--- INSTRUCTIONS TO FOLLOW ---
For the listing below, state how many lines include "does". The number alone is the answer.
START SOURCE INFORMATION
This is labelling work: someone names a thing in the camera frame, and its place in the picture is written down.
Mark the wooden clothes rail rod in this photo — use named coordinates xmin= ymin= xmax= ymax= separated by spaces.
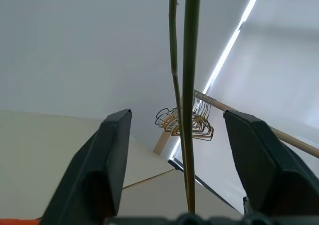
xmin=193 ymin=90 xmax=319 ymax=159

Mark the orange fabric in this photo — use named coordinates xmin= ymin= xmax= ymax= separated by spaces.
xmin=0 ymin=218 xmax=42 ymax=225

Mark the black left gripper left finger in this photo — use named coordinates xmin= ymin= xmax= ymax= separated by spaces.
xmin=39 ymin=108 xmax=132 ymax=225

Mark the ceiling light strip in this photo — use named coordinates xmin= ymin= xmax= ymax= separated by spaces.
xmin=168 ymin=0 xmax=265 ymax=161

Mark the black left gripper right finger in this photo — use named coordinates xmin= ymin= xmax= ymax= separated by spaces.
xmin=223 ymin=109 xmax=319 ymax=225

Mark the white wire hanger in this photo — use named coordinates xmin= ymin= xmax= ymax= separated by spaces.
xmin=156 ymin=111 xmax=180 ymax=133

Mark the bunch of wire hangers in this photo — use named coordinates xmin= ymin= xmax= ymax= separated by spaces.
xmin=170 ymin=99 xmax=215 ymax=141

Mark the black wire hanger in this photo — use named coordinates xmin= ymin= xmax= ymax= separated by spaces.
xmin=156 ymin=108 xmax=178 ymax=126

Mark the wooden rack post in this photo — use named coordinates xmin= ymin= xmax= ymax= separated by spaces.
xmin=153 ymin=95 xmax=185 ymax=156

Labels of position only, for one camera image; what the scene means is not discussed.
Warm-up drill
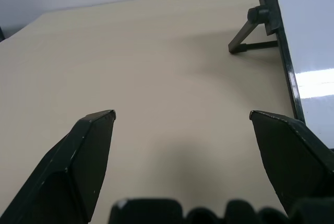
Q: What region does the black whiteboard stand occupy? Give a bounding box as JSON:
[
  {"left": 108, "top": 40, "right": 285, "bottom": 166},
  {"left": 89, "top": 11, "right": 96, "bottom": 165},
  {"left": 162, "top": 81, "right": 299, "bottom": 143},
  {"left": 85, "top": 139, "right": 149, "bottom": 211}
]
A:
[{"left": 228, "top": 0, "right": 280, "bottom": 54}]

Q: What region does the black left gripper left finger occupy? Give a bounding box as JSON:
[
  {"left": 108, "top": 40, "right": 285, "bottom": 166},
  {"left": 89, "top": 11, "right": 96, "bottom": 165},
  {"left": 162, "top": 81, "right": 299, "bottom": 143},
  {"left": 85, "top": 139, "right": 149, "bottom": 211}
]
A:
[{"left": 0, "top": 109, "right": 117, "bottom": 224}]

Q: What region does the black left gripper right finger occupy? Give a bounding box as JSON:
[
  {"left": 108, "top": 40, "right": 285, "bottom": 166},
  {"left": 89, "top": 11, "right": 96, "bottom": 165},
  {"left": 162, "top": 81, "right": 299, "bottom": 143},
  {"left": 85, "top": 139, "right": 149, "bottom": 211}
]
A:
[{"left": 249, "top": 110, "right": 334, "bottom": 219}]

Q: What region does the black-framed whiteboard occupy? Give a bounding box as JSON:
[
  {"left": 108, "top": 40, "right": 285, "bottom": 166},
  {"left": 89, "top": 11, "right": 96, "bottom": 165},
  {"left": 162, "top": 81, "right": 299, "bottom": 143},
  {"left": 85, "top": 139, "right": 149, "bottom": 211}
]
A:
[{"left": 262, "top": 0, "right": 334, "bottom": 149}]

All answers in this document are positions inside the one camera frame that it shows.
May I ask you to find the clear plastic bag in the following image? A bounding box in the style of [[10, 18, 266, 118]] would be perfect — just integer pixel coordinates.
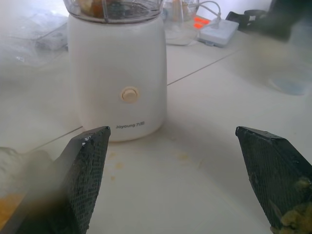
[[0, 14, 69, 67]]

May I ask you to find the white blender base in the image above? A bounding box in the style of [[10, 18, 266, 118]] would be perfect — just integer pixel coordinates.
[[67, 13, 168, 142]]

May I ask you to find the orange pulp residue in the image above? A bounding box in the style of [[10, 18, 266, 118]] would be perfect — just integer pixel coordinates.
[[280, 176, 312, 234]]

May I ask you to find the black flat device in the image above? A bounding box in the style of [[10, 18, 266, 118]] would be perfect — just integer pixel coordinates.
[[225, 10, 269, 30]]

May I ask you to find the white power cable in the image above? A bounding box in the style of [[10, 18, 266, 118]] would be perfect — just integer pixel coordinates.
[[195, 0, 223, 31]]

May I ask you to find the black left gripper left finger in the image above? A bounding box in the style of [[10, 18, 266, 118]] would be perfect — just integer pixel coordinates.
[[0, 126, 111, 234]]

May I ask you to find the clear drinking glass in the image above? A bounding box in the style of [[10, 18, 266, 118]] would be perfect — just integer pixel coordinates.
[[164, 0, 199, 46]]

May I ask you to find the peeled orange segment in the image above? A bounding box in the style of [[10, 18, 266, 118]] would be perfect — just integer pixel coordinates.
[[80, 0, 104, 19]]

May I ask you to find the clear plastic blender jar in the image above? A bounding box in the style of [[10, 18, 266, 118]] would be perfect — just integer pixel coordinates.
[[63, 0, 166, 24]]

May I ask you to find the white power strip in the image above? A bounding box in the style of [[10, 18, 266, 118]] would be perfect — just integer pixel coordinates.
[[197, 19, 239, 47]]

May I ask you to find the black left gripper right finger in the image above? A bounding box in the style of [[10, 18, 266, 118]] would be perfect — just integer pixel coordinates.
[[235, 126, 312, 234]]

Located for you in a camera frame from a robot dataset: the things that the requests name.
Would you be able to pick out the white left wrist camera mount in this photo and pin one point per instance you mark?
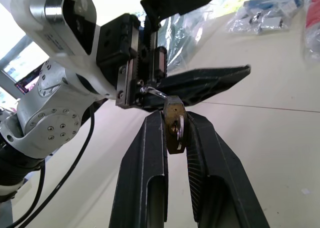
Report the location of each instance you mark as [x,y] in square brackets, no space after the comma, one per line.
[37,15]

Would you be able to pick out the clear bag with red item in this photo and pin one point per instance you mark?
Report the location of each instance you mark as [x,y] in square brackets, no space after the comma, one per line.
[313,18]

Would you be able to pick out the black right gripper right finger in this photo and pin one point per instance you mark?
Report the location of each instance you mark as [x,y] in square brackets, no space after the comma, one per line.
[220,168]

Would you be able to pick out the clear bag with grey parts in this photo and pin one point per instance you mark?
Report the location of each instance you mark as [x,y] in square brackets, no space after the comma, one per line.
[265,15]

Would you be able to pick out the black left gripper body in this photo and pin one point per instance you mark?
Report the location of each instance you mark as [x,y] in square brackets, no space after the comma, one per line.
[112,45]

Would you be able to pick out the brass padlock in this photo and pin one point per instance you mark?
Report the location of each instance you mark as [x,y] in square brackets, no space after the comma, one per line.
[175,108]

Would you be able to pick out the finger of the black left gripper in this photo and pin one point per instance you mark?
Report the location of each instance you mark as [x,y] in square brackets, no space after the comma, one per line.
[205,83]
[180,0]

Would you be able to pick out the empty clear plastic bag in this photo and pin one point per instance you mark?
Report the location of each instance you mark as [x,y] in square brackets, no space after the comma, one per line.
[185,38]

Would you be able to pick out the silver key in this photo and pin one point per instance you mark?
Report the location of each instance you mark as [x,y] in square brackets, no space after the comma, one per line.
[181,130]

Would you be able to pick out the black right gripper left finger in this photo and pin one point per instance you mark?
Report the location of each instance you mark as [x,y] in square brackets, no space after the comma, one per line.
[140,163]

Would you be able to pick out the dark monitor screen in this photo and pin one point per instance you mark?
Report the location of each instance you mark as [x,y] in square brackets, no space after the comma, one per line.
[26,84]

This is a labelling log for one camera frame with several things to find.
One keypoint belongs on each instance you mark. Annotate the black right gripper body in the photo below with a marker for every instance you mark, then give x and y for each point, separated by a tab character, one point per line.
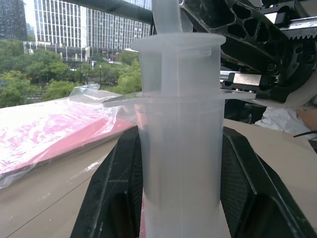
301	29

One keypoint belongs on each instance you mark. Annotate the white crumpled cloth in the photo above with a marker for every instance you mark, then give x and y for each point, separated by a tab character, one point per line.
280	119

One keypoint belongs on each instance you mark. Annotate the translucent plastic syringe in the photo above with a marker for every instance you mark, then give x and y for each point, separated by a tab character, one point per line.
180	148

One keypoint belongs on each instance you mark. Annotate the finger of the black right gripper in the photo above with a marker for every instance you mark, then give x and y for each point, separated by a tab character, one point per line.
223	17

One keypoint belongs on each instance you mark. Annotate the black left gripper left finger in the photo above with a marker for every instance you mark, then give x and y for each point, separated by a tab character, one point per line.
111	183

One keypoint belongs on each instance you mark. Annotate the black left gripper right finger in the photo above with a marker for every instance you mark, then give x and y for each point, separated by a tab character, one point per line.
250	188

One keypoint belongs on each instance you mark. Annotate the dark window frame beam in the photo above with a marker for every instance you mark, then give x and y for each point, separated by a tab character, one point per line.
119	8

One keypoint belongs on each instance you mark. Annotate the pink sheet in clear plastic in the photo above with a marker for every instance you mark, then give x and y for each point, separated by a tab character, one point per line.
49	134

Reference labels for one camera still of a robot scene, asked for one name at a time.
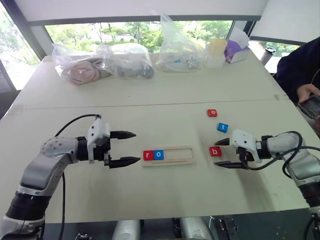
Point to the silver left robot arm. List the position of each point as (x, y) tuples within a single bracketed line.
[(42, 170)]

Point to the silver rounded robot part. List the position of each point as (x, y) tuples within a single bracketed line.
[(195, 228), (126, 230)]

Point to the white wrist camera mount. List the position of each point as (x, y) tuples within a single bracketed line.
[(96, 130), (243, 140)]

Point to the red letter b block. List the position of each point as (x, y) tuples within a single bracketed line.
[(215, 151)]

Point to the person in dark clothing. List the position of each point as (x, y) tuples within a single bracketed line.
[(297, 67)]

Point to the red letter r block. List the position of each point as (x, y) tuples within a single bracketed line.
[(148, 155)]

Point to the steel tumbler with black lid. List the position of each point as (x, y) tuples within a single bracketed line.
[(267, 55)]

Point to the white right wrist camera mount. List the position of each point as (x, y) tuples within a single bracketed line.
END SOURCE INFORMATION
--- YOUR SOLUTION ---
4